[TASK DETAILS]
Some lines in the listing may contain the word "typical". Say how many, with the number alone.

::::

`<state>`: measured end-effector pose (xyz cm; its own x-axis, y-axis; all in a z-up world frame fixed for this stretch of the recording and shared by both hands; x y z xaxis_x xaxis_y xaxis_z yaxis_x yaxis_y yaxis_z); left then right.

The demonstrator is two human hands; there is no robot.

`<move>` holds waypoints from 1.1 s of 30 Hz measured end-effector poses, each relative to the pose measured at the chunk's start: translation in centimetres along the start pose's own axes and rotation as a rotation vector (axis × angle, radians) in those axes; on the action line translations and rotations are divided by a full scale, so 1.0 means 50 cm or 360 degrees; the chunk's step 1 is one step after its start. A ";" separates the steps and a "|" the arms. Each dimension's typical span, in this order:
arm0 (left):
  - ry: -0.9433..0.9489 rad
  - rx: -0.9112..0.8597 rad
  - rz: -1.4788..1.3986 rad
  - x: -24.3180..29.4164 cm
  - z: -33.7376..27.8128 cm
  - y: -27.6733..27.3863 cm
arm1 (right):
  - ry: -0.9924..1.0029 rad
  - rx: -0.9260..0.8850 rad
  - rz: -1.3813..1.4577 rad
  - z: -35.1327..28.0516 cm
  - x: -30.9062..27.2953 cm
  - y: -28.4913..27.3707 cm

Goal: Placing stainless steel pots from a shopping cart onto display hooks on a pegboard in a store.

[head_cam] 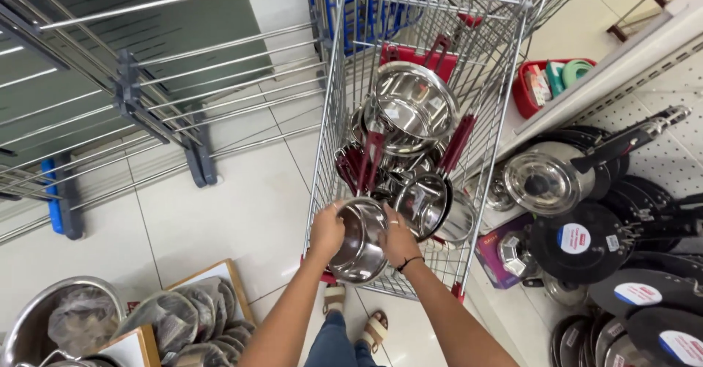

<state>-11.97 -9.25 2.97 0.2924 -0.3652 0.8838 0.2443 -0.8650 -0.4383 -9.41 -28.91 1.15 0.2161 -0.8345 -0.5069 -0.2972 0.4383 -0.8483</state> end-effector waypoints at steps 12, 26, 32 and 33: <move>0.0029 -0.0172 -0.0571 0.264 -0.016 -0.110 | 0.0051 0.0712 0.0450 0.040 -0.089 -0.229; 0.0985 -0.0521 -0.0943 0.617 -0.044 -0.059 | -0.0006 0.1551 0.0433 -0.078 -0.080 -0.597; 0.1176 -0.0765 -0.0986 0.716 -0.074 0.012 | 0.0205 0.1802 0.0233 -0.185 -0.065 -0.701; 0.1187 -0.0788 -0.0963 0.728 -0.080 0.024 | 0.0159 0.1830 0.0209 -0.202 -0.066 -0.714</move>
<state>-4.72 -24.99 35.28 -0.4288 0.1969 0.8817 -0.2905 -0.9542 0.0718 -8.90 -45.16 34.64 0.1567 -0.7604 -0.6302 0.7190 0.5253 -0.4551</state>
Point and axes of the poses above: each hand's wrist, its own z-axis towards the middle knuckle, its own y-axis out of the palm, x = y × z, the point moved 7 cm from there along z, towards the middle knuckle, and after that the axes turned 10 degrees about -z, right-handed, at the moved point
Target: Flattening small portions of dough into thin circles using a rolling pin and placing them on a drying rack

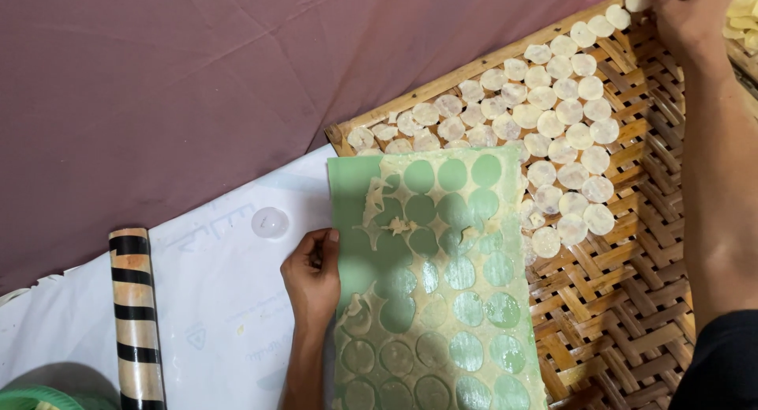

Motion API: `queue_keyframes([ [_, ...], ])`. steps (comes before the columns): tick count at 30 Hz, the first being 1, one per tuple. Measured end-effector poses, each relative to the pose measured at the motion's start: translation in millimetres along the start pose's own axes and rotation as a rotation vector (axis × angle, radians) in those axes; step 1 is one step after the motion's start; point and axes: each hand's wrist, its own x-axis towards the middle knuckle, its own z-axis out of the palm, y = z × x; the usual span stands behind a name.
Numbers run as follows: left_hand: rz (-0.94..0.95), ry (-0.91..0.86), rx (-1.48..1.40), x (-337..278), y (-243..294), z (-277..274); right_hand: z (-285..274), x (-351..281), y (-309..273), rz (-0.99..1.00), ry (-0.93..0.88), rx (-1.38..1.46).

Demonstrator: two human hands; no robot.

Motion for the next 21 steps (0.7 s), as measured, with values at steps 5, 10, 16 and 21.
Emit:
queue_keyframes([
  [5,0.026,0.013,-0.005,0,1,0,16,-8,22,0.034,-0.002,-0.016],
  [10,0.015,0.011,-0.005,0,-1,1,10,-9,-4,-0.179,0.08,-0.217],
  [16,0.025,-0.006,-0.011,2,-5,2,5,-16,-22,-0.237,0.139,-0.714],
  [21,0.103,-0.042,-0.052,-1,-15,-1,-14,-42,-81,-0.164,0.092,-0.228],
])
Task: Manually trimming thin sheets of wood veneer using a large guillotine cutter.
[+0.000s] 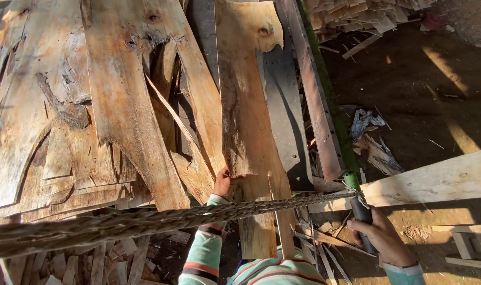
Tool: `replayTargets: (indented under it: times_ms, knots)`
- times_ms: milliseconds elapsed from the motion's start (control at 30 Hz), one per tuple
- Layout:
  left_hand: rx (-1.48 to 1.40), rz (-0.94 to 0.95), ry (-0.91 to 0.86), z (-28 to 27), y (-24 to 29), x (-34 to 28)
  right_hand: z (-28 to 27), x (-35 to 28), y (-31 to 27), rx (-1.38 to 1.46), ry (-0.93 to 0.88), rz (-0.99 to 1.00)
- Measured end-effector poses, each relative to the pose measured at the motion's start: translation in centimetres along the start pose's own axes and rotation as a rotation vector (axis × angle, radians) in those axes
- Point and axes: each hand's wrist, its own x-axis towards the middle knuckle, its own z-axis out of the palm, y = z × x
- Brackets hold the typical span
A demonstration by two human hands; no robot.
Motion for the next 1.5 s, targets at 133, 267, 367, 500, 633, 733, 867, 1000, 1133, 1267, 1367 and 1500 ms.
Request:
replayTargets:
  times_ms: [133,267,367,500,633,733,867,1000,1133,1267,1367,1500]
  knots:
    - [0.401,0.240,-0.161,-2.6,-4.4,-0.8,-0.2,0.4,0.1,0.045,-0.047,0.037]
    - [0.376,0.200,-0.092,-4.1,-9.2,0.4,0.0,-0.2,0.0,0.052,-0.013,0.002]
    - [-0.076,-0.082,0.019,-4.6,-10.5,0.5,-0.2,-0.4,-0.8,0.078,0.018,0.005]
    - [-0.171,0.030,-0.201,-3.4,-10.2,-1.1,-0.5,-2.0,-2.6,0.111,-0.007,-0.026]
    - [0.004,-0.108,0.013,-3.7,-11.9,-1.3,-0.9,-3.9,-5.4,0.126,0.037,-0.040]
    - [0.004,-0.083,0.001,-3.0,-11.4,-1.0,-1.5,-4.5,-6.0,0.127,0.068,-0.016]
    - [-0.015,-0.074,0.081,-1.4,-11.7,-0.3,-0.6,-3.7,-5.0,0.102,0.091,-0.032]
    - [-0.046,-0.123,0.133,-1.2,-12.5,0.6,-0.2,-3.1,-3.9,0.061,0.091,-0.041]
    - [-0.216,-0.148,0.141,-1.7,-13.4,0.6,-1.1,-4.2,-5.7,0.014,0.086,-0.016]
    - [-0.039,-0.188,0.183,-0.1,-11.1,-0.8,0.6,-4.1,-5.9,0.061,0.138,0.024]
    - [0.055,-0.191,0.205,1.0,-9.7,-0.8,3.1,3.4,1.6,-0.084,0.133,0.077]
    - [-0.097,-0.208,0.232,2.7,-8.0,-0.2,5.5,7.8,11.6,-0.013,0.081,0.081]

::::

[RESPONSE TO THIS EXERCISE]
2